- Task prompt: All entries are to be quoted exactly; the images stay out of the copy.

Stored dataset items
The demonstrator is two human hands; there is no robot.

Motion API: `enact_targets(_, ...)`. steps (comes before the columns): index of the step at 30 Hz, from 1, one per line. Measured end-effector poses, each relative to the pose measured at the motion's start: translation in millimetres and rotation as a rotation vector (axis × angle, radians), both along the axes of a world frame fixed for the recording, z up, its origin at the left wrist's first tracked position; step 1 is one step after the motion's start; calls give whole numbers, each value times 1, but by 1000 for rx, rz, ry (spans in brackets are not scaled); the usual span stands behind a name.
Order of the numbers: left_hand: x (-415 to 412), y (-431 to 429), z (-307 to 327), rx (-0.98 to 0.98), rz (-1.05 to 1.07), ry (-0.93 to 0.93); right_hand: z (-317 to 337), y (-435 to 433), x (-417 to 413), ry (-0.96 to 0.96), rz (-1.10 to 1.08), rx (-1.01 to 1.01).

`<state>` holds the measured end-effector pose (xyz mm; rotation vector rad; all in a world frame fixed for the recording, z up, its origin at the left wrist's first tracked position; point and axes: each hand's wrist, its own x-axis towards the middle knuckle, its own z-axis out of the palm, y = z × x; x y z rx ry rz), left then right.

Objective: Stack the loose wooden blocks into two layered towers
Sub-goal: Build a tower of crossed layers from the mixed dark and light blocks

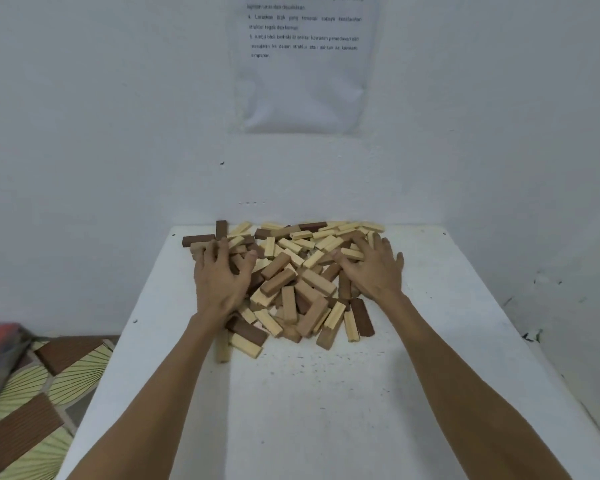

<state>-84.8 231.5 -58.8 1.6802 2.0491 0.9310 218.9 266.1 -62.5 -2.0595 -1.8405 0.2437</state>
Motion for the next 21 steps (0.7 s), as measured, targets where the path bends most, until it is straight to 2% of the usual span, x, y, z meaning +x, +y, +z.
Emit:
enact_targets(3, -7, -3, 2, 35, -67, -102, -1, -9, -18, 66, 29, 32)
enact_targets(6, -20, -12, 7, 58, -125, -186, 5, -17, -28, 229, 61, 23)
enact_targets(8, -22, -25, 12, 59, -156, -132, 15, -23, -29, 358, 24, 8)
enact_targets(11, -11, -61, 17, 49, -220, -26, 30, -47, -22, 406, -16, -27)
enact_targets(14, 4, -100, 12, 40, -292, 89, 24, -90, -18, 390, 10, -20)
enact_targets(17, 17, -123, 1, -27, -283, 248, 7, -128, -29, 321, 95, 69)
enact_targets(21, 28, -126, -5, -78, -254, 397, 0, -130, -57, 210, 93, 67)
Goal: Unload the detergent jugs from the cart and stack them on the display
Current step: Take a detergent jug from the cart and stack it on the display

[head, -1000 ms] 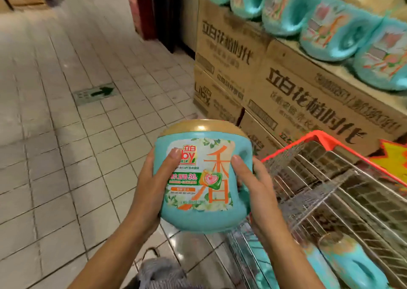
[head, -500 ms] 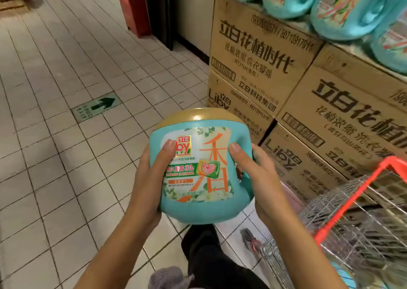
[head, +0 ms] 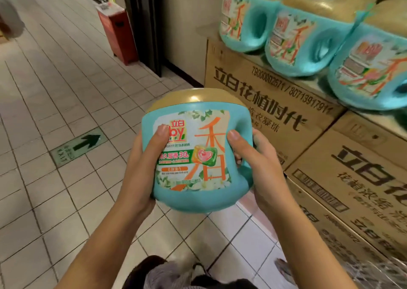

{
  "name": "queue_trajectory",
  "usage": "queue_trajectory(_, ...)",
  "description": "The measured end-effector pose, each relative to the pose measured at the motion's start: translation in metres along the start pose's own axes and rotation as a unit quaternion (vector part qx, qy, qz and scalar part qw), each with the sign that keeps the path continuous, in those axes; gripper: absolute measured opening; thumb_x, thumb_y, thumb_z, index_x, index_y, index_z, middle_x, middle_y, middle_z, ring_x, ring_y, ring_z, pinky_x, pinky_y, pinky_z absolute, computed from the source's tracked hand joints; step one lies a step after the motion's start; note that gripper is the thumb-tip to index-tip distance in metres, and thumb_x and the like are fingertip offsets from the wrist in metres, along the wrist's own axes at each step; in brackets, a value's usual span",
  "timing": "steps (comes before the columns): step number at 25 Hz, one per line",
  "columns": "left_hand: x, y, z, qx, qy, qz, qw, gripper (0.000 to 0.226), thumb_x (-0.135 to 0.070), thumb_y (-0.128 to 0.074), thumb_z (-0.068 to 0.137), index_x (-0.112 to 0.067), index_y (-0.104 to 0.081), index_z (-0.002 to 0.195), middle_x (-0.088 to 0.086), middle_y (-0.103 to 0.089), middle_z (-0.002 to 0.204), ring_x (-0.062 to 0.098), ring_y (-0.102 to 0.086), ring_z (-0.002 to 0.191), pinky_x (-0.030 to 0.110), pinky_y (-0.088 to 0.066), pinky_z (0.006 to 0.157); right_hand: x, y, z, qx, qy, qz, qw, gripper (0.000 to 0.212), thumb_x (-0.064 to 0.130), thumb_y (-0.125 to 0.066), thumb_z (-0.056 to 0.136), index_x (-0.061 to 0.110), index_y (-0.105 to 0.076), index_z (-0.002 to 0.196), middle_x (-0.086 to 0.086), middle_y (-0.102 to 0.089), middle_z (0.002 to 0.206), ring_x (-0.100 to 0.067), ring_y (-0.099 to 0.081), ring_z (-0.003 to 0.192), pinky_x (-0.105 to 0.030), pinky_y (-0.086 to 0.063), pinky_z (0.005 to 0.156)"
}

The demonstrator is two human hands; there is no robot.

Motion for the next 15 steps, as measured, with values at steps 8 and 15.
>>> queue_trajectory(8,-0.047,-0.004,0.158,0.102,-0.009,0.009,0.995,0.066,-0.056,-0.065,0.074,-0.021,-0.056,0.129,0.007,-0.073,0.113,0.028,-0.072,0.098,0.037,-0.060,0.068,0.037,-0.034,0.112,-0.073,0.130,0.057,0.987,0.038,0.027,-0.069,0.083,0.007,-0.063,0.115,-0.012,-0.073,0.097,-0.018,-0.071,0.079,-0.026,-0.056,0.064)
queue_trajectory(15,-0.126,-0.041,0.280,0.246,-0.049,0.008,0.968,0.074,-0.059,-0.078,0.063,-0.023,-0.060,0.125,0.007,-0.072,0.114,0.028,-0.072,0.099,0.038,-0.060,0.069,0.102,-0.056,0.190,-0.170,0.239,0.035,0.956,0.043,0.029,-0.064,0.082,0.011,-0.060,0.121,-0.007,-0.073,0.106,-0.019,-0.072,0.091,-0.029,-0.058,0.072)
Point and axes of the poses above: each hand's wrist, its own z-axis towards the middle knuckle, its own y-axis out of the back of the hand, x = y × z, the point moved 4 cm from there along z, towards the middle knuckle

- Result of the task:
The demonstrator is two human hands; there is no robot.

Motion API: `enact_targets(_, ...)`. steps (comes before the columns): index of the step at 30 Hz, from 1, one per line. Measured end-effector poses, each relative to the pose measured at the motion's start: translation in millimetres and rotation as a rotation vector (axis × angle, radians), both along the axes of a world frame fixed for the recording, z up, its origin at the left wrist's first tracked position; step 1 is one step after the motion's start; calls give whole numbers, each value times 1, but by 1000 for rx, rz, ry (spans in brackets are not scaled); the usual span stands behind a name.
Order of the numbers: left_hand: x (-415 to 412), y (-431 to 429), z (-307 to 327), rx (-0.98 to 0.98), rz (-1.05 to 1.07), ry (-0.93 to 0.93); right_hand: z (-317 to 337), y (-435 to 433), x (-417 to 413), ry (-0.96 to 0.96), rz (-1.10 to 1.08), rx (-1.01 to 1.01).

`<state>` holds the measured end-effector pose (xyz mm; rotation vector rad; all in a world frame fixed for the recording, z up, its origin at the left wrist's first tracked position; point and axes: each hand's wrist, its own x-axis towards the middle knuckle, its own z-axis out of the palm, y = z × x; x y z rx ry rz), left then right.

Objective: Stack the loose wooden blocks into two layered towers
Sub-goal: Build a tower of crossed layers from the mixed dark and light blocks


<state>-84.8 231.5 -58.8 1.6802 2.0491 0.9310 218.9 266.1 -62.5 -2.0595 -1.8405 0.2437</state>
Motion for the next 21 steps (0.7 s), as measured, targets where the path bends most, until it is straight to 2% of the usual span, x, y, z meaning +x, +y, +z.
Emit:
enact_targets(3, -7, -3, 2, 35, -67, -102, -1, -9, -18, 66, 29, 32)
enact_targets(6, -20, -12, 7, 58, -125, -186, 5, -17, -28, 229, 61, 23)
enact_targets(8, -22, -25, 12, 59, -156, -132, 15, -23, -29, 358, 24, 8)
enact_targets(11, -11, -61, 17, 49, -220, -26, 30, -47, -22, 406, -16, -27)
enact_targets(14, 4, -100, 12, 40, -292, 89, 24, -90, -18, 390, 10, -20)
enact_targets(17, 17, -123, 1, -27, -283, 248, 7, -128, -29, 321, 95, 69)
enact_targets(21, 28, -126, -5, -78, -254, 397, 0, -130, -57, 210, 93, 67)
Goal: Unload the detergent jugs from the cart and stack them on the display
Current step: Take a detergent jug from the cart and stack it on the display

[head, -1000 ms] 
[head, -500 ms] 
[head, +0 ms] 

{
  "name": "queue_trajectory",
  "usage": "queue_trajectory(_, ...)",
  "description": "The measured end-effector pose, each relative to the pose measured at the motion's start: translation in metres along the start pose's own axes and rotation as a unit quaternion (vector part qx, qy, qz and scalar part qw), each with the sign that keeps the path continuous, in those axes; gripper: absolute measured opening; thumb_x, thumb_y, thumb_z, index_x, index_y, index_z, middle_x, middle_y, middle_z, ring_x, ring_y, ring_z, pinky_x, pinky_y, pinky_z absolute, computed from the source's tracked hand joints; step one lies a step after the motion's start; note that gripper is the thumb-tip to index-tip distance in metres, and thumb_x and the like are fingertip offsets from the wrist in metres, along the wrist's own axes at each step; in brackets, a value's usual span",
  "timing": "steps (comes before the columns): step number at 25 Hz, one per line",
  "columns": "left_hand: x, y, z, qx, qy, qz, qw, gripper (0.000 to 0.226), thumb_x (-0.135 to 0.070), thumb_y (-0.128 to 0.074), thumb_z (-0.068 to 0.137), index_x (-0.112 to 0.067), index_y (-0.104 to 0.081), index_z (-0.002 to 0.195), middle_x (-0.088 to 0.086), middle_y (-0.103 to 0.089), middle_z (-0.002 to 0.204), ring_x (-0.062 to 0.098), ring_y (-0.102 to 0.086), ring_z (-0.002 to 0.191), pinky_x (-0.030 to 0.110), pinky_y (-0.088 to 0.066), pinky_z (0.006 to 0.157); right_hand: x, y, z, qx, qy, qz, qw, gripper (0.000 to 0.212), thumb_x (-0.064 to 0.130), thumb_y (-0.125 to 0.066), thumb_z (-0.056 to 0.136), index_x (-0.061 to 0.110), index_y (-0.105 to 0.076), index_z (-0.002 to 0.196), middle_x (-0.086 to 0.086), middle_y (-0.102 to 0.089), middle_z (0.002 to 0.206), ring_x (-0.100 to 0.067), ring_y (-0.099 to 0.081), ring_z (-0.003 to 0.192), pinky_x (-0.105 to 0.030), pinky_y (-0.086 to 0.063), pinky_z (0.005 to 0.156)"
}

The demonstrator is two human hands; there is no robot.

Motion for the next 15 steps, as measured, with values at steps 8 and 15.
>>> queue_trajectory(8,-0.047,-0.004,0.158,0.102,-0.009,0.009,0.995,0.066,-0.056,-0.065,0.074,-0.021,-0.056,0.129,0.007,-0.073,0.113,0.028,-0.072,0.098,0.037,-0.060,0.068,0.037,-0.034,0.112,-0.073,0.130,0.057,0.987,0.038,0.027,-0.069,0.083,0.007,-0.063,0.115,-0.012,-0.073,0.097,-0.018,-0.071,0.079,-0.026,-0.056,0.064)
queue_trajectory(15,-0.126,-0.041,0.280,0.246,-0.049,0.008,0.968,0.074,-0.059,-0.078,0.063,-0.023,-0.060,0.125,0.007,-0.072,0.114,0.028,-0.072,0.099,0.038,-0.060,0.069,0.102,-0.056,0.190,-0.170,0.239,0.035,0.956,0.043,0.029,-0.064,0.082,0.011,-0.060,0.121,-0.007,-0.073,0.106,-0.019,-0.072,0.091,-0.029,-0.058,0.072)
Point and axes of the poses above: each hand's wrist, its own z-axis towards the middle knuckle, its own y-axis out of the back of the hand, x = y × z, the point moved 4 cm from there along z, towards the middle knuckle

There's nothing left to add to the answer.